[PATCH] nvmet-tcp: fix potential race of tcp socket closing accept_work

Fri Feb 12 17:22:14 EST 2021

> Sagi,
> 
> I think there is another race in that solution.
> 
> Please consider following flow:
> 
> Thread 1 taking sk_callback_lock and goes into the else block (state is TCP_ESTABLISHED), going to line:
> 	sock->sk->sk_user_data = queue;
> 
> at that point, thread 2 invokes sk_state_change, but this is still the original state_change callback because we didn't set yet to nvmet_tcp_state_change.
> 
> Thread 1 continues and set the callback to nvmet_tcp_state_change, but the sk_state_change was already called and nvmet_tcp_state_change will be never called.
> 
> In that case, there is a leak, and the queue will never be removed.

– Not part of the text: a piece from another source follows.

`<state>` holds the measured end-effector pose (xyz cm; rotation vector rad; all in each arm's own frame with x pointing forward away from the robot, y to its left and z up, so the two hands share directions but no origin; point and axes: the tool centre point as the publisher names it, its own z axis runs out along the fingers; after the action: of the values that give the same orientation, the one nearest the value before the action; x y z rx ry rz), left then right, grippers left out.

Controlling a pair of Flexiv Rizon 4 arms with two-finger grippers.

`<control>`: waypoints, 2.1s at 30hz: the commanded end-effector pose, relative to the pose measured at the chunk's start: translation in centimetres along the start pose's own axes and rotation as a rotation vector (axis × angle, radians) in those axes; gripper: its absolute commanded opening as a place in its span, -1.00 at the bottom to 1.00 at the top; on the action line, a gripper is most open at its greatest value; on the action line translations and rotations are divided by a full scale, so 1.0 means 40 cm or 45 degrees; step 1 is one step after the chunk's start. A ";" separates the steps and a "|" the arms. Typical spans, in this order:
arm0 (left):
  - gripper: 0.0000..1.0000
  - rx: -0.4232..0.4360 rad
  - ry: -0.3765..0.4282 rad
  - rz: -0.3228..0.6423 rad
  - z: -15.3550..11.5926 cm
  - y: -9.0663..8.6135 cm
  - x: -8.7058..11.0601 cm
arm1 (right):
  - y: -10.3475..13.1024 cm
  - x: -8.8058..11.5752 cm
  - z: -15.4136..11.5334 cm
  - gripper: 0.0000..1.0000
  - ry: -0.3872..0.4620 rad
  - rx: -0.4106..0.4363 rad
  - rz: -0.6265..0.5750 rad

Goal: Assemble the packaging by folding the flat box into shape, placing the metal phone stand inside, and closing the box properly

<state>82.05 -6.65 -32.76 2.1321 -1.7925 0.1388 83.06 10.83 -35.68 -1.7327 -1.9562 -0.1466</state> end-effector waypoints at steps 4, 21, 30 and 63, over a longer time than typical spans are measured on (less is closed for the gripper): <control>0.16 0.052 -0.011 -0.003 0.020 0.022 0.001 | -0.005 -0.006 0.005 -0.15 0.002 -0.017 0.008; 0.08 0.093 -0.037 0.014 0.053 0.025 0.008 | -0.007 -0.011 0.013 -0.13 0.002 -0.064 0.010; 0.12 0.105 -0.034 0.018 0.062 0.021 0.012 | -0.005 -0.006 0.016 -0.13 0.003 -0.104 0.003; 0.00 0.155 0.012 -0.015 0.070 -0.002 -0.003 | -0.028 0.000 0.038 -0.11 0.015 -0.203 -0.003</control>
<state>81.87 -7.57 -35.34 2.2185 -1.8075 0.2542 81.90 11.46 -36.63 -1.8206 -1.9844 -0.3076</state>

Are you saying that this is needed?
--

diff --git a/drivers/nvme/target/tcp.c b/drivers/nvme/target/tcp.c
index ac2d9ed23cea..d82df6cca801 100644
--- a/drivers/nvme/target/tcp.c
+++ b/drivers/nvme/target/tcp.c
@@ -1486,6 +1486,7 @@ static int nvmet_tcp_set_queue_sock(struct 
nvmet_tcp_queue *queue)

         ret = 0;
         write_lock_bh(&sock->sk->sk_callback_lock);
+       lock_sock(sock->sk);
         if (sock->sk->sk_state != TCP_ESTABLISHED) {
                 /*
                  * If the socket is already closing, don't even start
@@ -1502,6 +1503,7 @@ static int nvmet_tcp_set_queue_sock(struct 
nvmet_tcp_queue *queue)
                 sock->sk->sk_write_space = nvmet_tcp_write_space;
                 queue_work_on(queue_cpu(queue), nvmet_tcp_wq, 
&queue->io_work);
         }
+       release_sock(sock->sk);
         write_unlock_bh(&sock->sk->sk_callback_lock);

         return ret;
--